My Truth

Over the years a little monster has been growing inside of me. Maybe it was always there, lying dormant. As I grew up, so did the beast within. Sometimes he overpowers me, and takes my place. Other times I can choke him out and quiet the roar. It is a constant battle with no end in sight.

Hearing this and knowing me, you probably now understand exactly what I am telling you. You’ve seen when the monster is in the driver’s seat. You feel it. You hear it. He tries to tear you apart, just like my insides. The demon doesn’t like when things are going well, when I’m comfortable, or when real love is present. He wants me to be alone with him.

I believe introductions are in order…

26 or so years ago a small creature was born. That creature was named Nicklaus Alexander Lindemann.

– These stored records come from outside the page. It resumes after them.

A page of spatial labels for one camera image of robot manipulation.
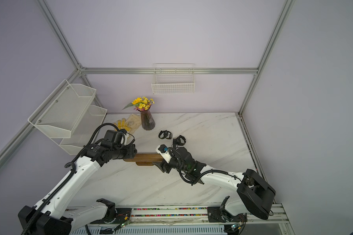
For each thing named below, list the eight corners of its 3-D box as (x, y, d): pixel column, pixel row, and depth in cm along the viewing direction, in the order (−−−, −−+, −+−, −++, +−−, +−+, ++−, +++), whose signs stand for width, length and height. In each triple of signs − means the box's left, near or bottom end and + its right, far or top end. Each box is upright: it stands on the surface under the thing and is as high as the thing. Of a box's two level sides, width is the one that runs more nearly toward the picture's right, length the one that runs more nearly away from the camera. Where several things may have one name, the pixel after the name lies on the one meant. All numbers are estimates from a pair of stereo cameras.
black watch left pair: (158, 139, 106) (158, 136, 104) (159, 133, 110) (159, 130, 108) (172, 139, 106) (172, 136, 104) (172, 133, 110) (172, 130, 108)
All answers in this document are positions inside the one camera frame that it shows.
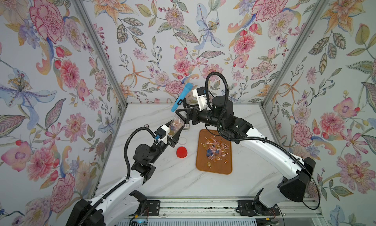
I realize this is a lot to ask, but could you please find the clear plastic jar lid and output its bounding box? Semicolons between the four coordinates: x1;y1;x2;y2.
179;137;187;145

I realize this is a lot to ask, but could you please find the small clear jar of candies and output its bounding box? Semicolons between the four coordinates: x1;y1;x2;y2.
169;116;185;137

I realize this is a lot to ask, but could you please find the red jar lid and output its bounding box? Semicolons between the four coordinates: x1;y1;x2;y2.
176;146;188;158

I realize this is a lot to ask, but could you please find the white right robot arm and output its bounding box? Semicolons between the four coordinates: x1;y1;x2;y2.
171;96;315;214

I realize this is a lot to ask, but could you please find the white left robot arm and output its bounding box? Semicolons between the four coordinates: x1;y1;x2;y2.
66;121;184;226

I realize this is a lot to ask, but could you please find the blue microphone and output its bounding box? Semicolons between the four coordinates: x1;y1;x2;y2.
171;83;193;112

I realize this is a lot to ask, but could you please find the brown wooden tray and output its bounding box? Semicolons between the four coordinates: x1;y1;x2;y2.
196;129;233;175

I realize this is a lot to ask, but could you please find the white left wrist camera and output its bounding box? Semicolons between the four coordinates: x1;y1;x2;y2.
154;125;170;144

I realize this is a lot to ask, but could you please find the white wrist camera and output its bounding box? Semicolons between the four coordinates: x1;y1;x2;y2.
193;87;208;111
154;125;170;144

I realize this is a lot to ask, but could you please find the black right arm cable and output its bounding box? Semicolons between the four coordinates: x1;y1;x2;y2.
205;71;321;210

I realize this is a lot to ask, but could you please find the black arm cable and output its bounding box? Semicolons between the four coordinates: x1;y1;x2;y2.
76;127;156;226
205;71;321;210

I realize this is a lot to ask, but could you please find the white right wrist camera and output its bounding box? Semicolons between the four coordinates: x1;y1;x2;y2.
193;87;208;111

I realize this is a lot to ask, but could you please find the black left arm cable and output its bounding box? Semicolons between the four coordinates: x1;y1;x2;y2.
76;127;156;226

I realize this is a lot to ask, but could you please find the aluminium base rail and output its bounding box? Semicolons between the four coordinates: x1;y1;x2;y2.
117;196;322;226

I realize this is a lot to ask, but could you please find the aluminium frame post right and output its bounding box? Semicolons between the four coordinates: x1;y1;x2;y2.
260;0;330;109

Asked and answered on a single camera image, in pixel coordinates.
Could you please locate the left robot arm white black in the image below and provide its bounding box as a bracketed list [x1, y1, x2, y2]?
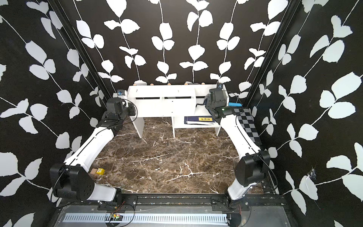
[50, 97, 138, 202]

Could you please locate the white wooden bookshelf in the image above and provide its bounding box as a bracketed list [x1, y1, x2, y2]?
[127, 84, 221, 138]

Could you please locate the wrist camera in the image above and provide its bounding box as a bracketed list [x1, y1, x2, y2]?
[117, 89, 127, 99]
[217, 83, 224, 89]

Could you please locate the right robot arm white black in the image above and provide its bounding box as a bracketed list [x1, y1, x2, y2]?
[204, 88, 270, 201]

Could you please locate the blue book yellow label top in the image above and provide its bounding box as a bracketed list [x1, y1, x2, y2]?
[184, 116, 215, 125]

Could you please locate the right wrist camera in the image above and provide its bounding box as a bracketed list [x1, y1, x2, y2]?
[217, 83, 224, 89]

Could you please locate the small yellow tan object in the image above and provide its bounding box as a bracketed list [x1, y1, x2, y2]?
[90, 168, 105, 176]

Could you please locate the small green circuit board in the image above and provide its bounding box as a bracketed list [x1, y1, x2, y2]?
[109, 214, 123, 222]

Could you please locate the black white checkerboard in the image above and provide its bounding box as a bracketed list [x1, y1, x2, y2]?
[233, 107, 262, 147]

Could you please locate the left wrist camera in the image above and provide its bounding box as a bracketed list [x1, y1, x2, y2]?
[117, 89, 127, 99]

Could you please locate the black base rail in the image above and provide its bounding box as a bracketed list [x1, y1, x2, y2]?
[70, 194, 288, 213]

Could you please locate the blue plastic flashlight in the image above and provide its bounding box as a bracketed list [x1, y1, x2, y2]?
[228, 102, 243, 107]

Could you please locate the white perforated cable strip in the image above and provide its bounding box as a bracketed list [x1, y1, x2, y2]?
[62, 213, 228, 225]

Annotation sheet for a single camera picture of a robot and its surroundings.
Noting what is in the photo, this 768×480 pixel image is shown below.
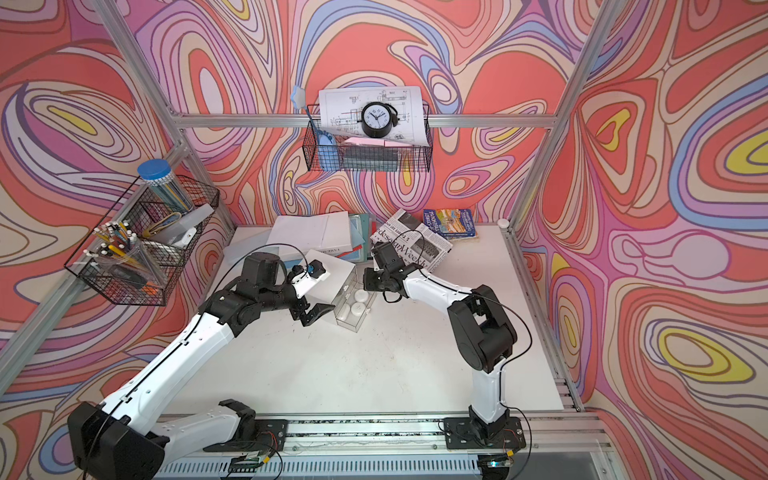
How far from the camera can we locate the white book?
109 cm

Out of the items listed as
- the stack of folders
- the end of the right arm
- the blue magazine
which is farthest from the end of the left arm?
the blue magazine

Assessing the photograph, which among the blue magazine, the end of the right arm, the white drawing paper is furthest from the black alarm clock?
the blue magazine

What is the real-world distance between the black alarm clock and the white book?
0.40m

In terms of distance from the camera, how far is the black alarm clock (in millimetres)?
801

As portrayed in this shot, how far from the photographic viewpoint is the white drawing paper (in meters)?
0.85

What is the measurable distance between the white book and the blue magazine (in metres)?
0.33

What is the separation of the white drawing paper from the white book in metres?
0.38

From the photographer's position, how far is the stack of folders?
3.57ft

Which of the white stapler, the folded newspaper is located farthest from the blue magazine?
the white stapler

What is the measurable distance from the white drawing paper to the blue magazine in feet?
1.29

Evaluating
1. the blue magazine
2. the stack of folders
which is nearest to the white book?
the stack of folders

Hi, my name is Nick, and I am a quitter. I quit things. This isn’t complaining or any type of self-loathing, it is a fact. I will pick something up, and before too long put it back down. It is in my nature. I am ADHD, a serial procrastinator, and a fatal amount of lazy.

A short time ago I took a step back and looked at my life, every aspect of it, my successes and failures, all of my past and future dreams and goals, and I wrote them down. I found that my biggest issue wasn’t my job, my living situation, or the people around me, it was in fact me that was the problem.

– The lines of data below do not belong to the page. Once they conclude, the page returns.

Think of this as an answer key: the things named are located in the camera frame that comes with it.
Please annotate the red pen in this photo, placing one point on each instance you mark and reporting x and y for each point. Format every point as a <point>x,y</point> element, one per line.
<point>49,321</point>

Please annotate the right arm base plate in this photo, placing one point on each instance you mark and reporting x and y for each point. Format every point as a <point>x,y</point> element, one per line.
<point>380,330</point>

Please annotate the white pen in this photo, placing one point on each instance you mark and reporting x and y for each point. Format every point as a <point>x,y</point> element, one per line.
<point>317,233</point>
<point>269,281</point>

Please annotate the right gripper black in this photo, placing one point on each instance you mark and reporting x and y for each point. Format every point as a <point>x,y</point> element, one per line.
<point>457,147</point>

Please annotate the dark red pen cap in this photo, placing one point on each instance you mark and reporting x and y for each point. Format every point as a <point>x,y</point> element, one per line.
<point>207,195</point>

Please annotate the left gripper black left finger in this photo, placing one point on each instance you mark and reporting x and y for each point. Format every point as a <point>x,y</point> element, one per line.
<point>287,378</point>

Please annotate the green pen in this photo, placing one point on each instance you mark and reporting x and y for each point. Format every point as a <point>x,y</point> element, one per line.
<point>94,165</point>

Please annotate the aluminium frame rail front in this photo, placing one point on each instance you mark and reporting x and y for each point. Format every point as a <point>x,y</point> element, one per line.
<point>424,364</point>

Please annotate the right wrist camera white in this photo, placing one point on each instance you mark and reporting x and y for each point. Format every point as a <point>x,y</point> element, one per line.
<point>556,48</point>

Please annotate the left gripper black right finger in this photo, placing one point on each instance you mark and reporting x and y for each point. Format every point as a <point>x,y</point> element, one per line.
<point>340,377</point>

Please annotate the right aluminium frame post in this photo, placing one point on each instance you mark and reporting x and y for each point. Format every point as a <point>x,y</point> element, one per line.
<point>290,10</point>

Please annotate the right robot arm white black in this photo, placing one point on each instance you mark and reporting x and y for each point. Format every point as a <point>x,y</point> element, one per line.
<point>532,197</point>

I was now in my mid-twenties with little to show for it. I wasn’t the superhero I envisioned I would be when I was a kid. My own selfish behaviors and even crappier habits turned me into my own villain. My own archenemy. I needed to find a way to rectify this. I now had this knowledge, now what to do with it?

I had to come up with a plan. It had to be a good one, because I have been digging a hole for several years, and I was in dire need of a ladder.

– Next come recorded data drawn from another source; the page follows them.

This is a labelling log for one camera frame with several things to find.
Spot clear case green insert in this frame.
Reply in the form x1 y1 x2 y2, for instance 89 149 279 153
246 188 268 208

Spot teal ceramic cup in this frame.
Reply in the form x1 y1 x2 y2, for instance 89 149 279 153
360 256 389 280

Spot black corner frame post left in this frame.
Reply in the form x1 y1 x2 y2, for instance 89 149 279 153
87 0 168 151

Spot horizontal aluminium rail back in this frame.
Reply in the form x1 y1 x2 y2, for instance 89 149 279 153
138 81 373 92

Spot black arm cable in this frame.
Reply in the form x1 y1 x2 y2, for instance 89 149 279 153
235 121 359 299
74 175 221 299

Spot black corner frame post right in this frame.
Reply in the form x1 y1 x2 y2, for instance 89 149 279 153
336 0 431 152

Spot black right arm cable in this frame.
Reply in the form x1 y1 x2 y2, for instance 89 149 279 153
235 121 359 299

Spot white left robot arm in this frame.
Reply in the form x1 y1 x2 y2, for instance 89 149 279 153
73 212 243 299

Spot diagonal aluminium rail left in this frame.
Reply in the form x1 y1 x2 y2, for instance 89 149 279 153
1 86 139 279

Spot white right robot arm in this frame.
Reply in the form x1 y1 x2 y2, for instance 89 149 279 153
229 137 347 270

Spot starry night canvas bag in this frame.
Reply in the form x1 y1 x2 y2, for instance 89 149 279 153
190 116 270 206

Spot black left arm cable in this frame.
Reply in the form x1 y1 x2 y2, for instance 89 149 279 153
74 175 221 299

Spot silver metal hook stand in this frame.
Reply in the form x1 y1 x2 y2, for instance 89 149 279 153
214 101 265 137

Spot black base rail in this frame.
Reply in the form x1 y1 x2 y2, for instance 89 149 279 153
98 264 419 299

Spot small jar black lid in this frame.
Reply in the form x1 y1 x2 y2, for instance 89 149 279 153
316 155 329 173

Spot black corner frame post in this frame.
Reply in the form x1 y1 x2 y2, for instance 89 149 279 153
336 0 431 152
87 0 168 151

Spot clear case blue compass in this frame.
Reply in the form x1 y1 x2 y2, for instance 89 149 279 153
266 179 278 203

I enrolled in college. I am trying currently for a Bachelors in Criminal Justice with a minor in Business. I’m aiming to be a probation officer for kids, being a troubled kid myself back in the day. I’ve been doing this for over a year now and I’m actually doing really well.

I met a wonderful and beautiful girl named Natasha. I vowed to be 100% honest and true, letting her know me inside and out, problems and all. We truly love each other and she has been the most supportive person in my life. I cannot believe how lucky I am to have her. I still pinch myself.

I have always been creative, and always have had a humongous imagination pouring ideas out all over the place. I would start writing poetry or a story, and give up on it before it started. I SAY NAY! I am a writer! I will finish my shit! I will own it.

I am now in the process of finishing my first novel, several short stories, and a poetry collection. I am even in the beginning stages of an Inspirational guide/self-help series ‘Finding the Superhero Within’. This blog will now be a part of my writing habit as well.

There you have it. There is the short and sweet version. It doesn’t even scratch the surface of all there is to Mr. Lindemann, but if you stick around, you might pick up more pieces to the puzzle. I’m still finding some myself.

If things aren’t going the way you want them to in life, take inventory. Take that step back, find out what is wrong, find what is missing. It could be the people you surround yourself with, which you might have to cut the bad fruit from the tree. I know it is hard to accept, but it can be that YOU are the problem. I promise you, once you own that, it is almost a spiritual experience.

Nothing is set in stone. Grab your life by the balls and start getting the results that you dream of. Stop wasting time. Start taking risks. LIVE YOUR LIFE. You only get one after all.